Les libéraux, par la bouche de Royer-Collard, rappelèrent que la liberté produisait nécessairement le bien et le mal. Et qu’à vouloir détruire le mal, on détruisait simplement la liberté.

Le projet échoua. Les pairs, notamment, qui n’étaient pas des élus mais des aristocrates nommés par le Roi, étaient foncièrement hostiles au texte. Sous Charles X, les Chambres n’étaient pas aveuglement soumises au chef de l’État. La séparation des pouvoirs causait bien des soucis au pouvoir exécutif.

Heureusement, nous vivons en des temps plus éclairés. On doit limiter le pouvoir d’un monarque héréditaire, on ne saurait limiter le pouvoir d’un président élu du peuple.

Une admirable justification de la censure

Peyronnet devait, quelques années plus tard, avec ses collègues signer les fameuses ordonnances qui allaient provoquer la révolution de 1830. Les ministres avaient fait précédé les ordonnances de considérations pour Emmanuel Macron Charles X :

« À toutes les époques… la presse périodique n’a été et il est dans sa nature de n’être qu’un instrument de désordre et de sédition. […] Elle s’applique, par des efforts soutenus, persévérants, répétés chaque jour, à relâcher tous les liens d’obéissance et de subordination, à user les ressorts de l’autorité publique, à la rabaisser, à l’avilir dans l’opinion des peuples, et à lui créer partout des embarras et des résistances.

Son art consiste, non pas à substituer à une trop facile soumission d’esprit une sage liberté d’examen mais à réduire en problème les vérités les plus positives ; non pas à provoquer sur les questions politiques une controverse franche et utile, mais à les présenter sous un faux jour et à les résoudre par des sophismes.

[…] Dans l’état des choses, les faits, quand ils ne sont pas entièrement supposés, ne parviennent à la connaissance de plusieurs millions de lecteurs que tronqués, défigurés, mutilés de la manière la plus odieuse. Un épais nuage, élevé par les journaux, dérobe la vérité, et intercepte, en quelque sorte, la lumière entre le gouvernement et les peuples… »

Nous sommes heureusement au pays des droits de l’Homme

Quel fatras n’est-ce pas ? Pardon, quelle belle justification de la censure.

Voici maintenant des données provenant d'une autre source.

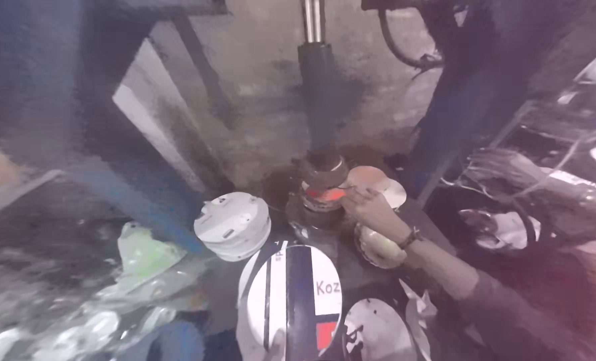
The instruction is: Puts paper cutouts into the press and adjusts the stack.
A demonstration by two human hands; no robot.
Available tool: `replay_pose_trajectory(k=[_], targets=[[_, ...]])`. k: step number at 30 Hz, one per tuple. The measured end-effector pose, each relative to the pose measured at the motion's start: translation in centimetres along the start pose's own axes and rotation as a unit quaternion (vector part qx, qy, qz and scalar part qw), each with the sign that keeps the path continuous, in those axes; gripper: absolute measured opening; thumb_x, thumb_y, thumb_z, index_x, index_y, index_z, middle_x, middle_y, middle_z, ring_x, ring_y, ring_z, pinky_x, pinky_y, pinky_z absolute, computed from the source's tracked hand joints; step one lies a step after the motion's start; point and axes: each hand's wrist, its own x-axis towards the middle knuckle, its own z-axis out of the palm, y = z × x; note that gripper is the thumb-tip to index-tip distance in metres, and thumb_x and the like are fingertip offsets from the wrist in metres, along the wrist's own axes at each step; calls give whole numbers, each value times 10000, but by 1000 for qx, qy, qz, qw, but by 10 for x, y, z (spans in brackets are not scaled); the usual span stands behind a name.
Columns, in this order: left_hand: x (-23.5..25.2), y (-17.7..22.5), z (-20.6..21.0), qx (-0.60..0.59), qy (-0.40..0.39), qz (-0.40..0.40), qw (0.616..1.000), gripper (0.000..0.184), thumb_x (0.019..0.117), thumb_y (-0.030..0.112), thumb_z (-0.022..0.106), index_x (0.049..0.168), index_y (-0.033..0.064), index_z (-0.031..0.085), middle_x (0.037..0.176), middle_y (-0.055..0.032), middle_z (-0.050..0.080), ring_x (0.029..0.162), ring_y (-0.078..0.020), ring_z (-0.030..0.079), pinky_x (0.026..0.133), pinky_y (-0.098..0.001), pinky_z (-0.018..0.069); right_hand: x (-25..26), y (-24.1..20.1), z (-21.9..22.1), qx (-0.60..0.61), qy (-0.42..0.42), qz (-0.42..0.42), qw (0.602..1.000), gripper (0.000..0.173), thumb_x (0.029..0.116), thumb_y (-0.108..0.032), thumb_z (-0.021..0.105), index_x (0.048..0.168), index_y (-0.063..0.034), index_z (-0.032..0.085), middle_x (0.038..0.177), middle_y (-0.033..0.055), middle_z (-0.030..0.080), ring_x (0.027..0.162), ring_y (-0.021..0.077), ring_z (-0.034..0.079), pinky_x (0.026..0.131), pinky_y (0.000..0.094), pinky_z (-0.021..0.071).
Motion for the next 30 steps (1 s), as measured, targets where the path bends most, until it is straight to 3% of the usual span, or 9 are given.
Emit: replay_pose_trajectory(k=[2,7,9,12,14,18,21,24,30], targets=[[8,-3,-8,25,-43,33,998,768,957,-54,352,1569,185,-45,1274,30,582,631,-62,677,478,-248,592,0,-7,-8,42,29,-42,998,111,947,-122,611,987,-84,707,981,121,711,917,316,698,749,495,537],[6,-10,-5,66,-67,42,995,778,965,-19,394,1576,140,-61,1338,25,528,651,-28,650,512,-222,579,-47,-24,-25,112,20,-60,992,142,997,-89,554,1049,-59,684,954,110,711,906,276,702,842,428,568],[5,-10,0,18,-83,24,996,615,990,-20,385,1497,235,149,1165,86,670,609,-45,672,495,-224,585,-76,-38,-39,78,108,19,991,146,1010,-129,574,1002,-86,714,857,78,720,794,234,688,775,354,560],[-2,-13,12,-36,-100,-62,992,297,1054,58,396,1132,257,601,808,58,762,534,-53,671,473,-205,560,-130,-55,-33,34,101,113,988,156,992,-112,580,963,-89,732,819,72,707,741,230,671,725,327,554],[-3,-19,25,-19,-131,-107,985,280,1048,27,316,1250,197,410,804,68,739,527,-44,658,462,-200,556,-154,-57,-26,59,34,144,987,169,955,-104,588,959,-65,752,885,100,737,820,271,716,773,390,574],[5,-24,49,56,-179,-143,972,719,1012,-13,372,1550,91,-94,1047,18,667,571,-57,660,476,-240,581,-138,-48,-59,242,-39,238,940,367,1046,-244,454,1135,-30,738,1145,143,729,1059,294,687,875,496,526],[23,-16,65,134,-169,-151,965,755,1004,12,411,1585,88,-65,1039,-39,646,462,-49,584,390,-229,527,-112,-34,-96,504,-118,325,792,358,1089,-121,390,1301,45,626,1089,59,703,940,0,641,857,192,526],[53,-10,75,152,-200,-99,963,755,961,18,444,1609,170,88,1165,-45,641,427,-87,550,335,-257,498,-95,-17,-96,665,-106,378,635,361,1070,-203,372,1315,-103,618,1013,-75,721,757,-12,659,630,187,565],[91,-14,96,89,-179,-89,976,747,1039,39,390,1612,184,-66,1287,-145,536,581,-167,664,454,-330,587,-47,11,-54,583,-115,416,688,336,1017,-51,557,1349,2,571,939,-22,701,723,-11,626,648,172,532]])
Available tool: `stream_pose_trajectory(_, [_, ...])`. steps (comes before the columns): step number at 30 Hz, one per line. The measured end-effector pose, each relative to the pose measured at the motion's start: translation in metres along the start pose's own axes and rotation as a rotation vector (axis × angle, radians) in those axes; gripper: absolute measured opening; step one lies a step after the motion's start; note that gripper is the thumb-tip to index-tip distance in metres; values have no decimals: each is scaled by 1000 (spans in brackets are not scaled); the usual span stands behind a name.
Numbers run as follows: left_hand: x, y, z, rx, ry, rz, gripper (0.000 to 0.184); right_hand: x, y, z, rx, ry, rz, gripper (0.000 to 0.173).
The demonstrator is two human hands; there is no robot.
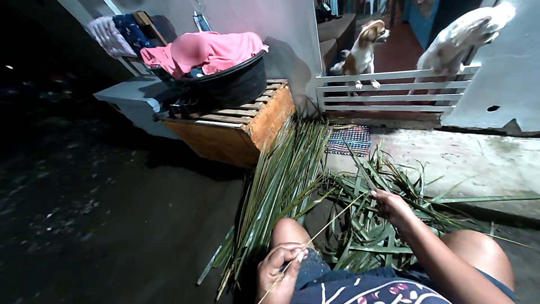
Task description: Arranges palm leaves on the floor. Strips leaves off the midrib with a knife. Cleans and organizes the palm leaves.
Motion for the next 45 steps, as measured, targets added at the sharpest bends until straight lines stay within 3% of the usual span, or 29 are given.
stream_pose_trajectory(2, [-13,-5,3,-38,-9,24,3,-15,-7,9,47,-48,7,29])
stream_pose_trajectory(5, [-28,4,16,-155,19,35,4,-7,-9,-4,24,34,-107,39])
stream_pose_trajectory(8, [-27,22,38,-250,58,-11,10,30,0,-42,-89,305,-216,44])
stream_pose_trajectory(11, [-10,39,62,-312,101,-105,10,70,14,-92,-219,595,-327,61])
stream_pose_trajectory(15, [25,43,90,-308,187,-131,12,103,33,-141,-389,801,-471,79])
stream_pose_trajectory(18, [52,36,106,-186,349,-62,15,119,48,-160,-524,804,-539,88])
stream_pose_trajectory(20, [64,29,114,-118,396,-48,17,125,59,-165,-581,773,-514,84])
stream_pose_trajectory(24, [85,29,113,-196,411,-179,14,119,77,-171,-629,626,-403,55])
stream_pose_trajectory(27, [95,49,83,-312,460,-287,18,103,88,-170,-625,574,-259,54])
stream_pose_trajectory(31, [89,55,56,-364,369,-263,17,87,86,-158,-584,519,-217,58])
stream_pose_trajectory(38, [80,35,77,-261,170,-208,20,109,35,-153,-577,506,-449,60])
stream_pose_trajectory(42, [78,35,80,-206,287,-184,18,96,60,-156,-620,427,-260,55])
stream_pose_trajectory(45, [76,28,71,-259,355,-213,21,82,83,-152,-627,450,-86,52])
Point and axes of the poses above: each hand's wrist, its own z-axis towards the middle knuckle, its own x-axis out of the palm, y = z × x, the point moved 6 cm from there along z, towards the middle knuckle, and after that the axes turned 14 degrees about x, right-handed, at the moved point
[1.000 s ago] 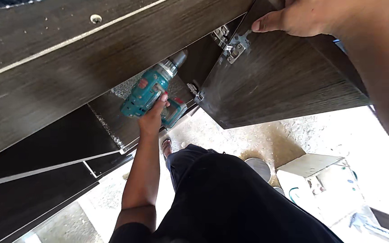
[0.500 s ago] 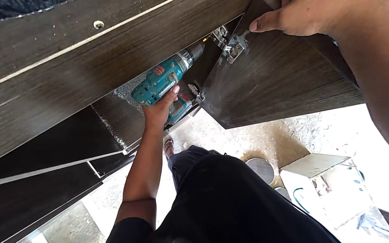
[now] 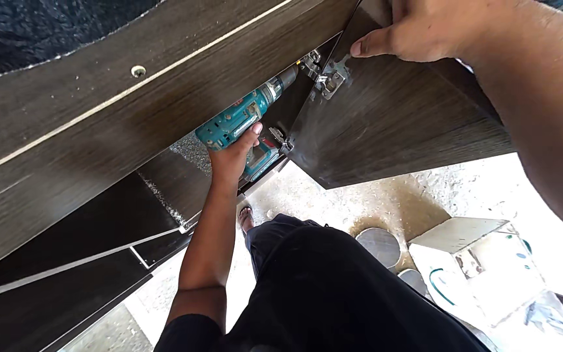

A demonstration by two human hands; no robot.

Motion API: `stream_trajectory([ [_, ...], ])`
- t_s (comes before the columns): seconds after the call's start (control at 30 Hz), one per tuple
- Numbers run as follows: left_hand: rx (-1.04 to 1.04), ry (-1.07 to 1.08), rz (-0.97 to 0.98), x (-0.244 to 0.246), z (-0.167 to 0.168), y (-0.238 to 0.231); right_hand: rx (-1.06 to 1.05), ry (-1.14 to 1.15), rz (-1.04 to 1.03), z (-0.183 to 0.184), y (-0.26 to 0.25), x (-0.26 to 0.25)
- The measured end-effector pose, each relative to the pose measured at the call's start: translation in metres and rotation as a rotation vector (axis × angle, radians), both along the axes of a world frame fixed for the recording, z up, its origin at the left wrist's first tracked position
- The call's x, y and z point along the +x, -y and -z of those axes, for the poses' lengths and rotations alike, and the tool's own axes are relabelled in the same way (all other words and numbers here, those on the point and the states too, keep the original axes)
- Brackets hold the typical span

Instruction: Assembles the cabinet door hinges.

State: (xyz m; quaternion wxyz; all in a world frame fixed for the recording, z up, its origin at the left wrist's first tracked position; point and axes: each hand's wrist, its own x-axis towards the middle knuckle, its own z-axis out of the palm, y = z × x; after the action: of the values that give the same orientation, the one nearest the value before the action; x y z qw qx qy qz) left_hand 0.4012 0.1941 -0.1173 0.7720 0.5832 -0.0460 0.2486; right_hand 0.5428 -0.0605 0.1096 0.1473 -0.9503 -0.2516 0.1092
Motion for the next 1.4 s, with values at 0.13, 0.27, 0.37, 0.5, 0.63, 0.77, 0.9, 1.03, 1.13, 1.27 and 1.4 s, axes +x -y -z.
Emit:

C’est comme si notre président tenait des propos du style :

« Nous sommes confrontés à la lutte contre les fausses informations, les détournements sur les réseaux sociaux. L’éducation reste le fondement de cette lutte. Il nous faut donc pouvoir répondre à ce défi contemporain, définir collectivement le statut de tel ou tel document. »

Ou bien c’est comme si le gouvernement décidait de mettre en place une plateforme visant à « réinformer » ou à « valider » les informations circulant sur Internet.

Inimaginable n’est-ce pas ? La censure au XXIe siècle, vous n’y pensez pas.

Mais bon, je ne sais plus pourquoi j’ai eu l’idée de me replonger dans ce projet de loi de justice et d’amour.

Aujourd’hui, on ne fait plus de loi d’amour. On fait des lois contre la haine. Mais tout contre.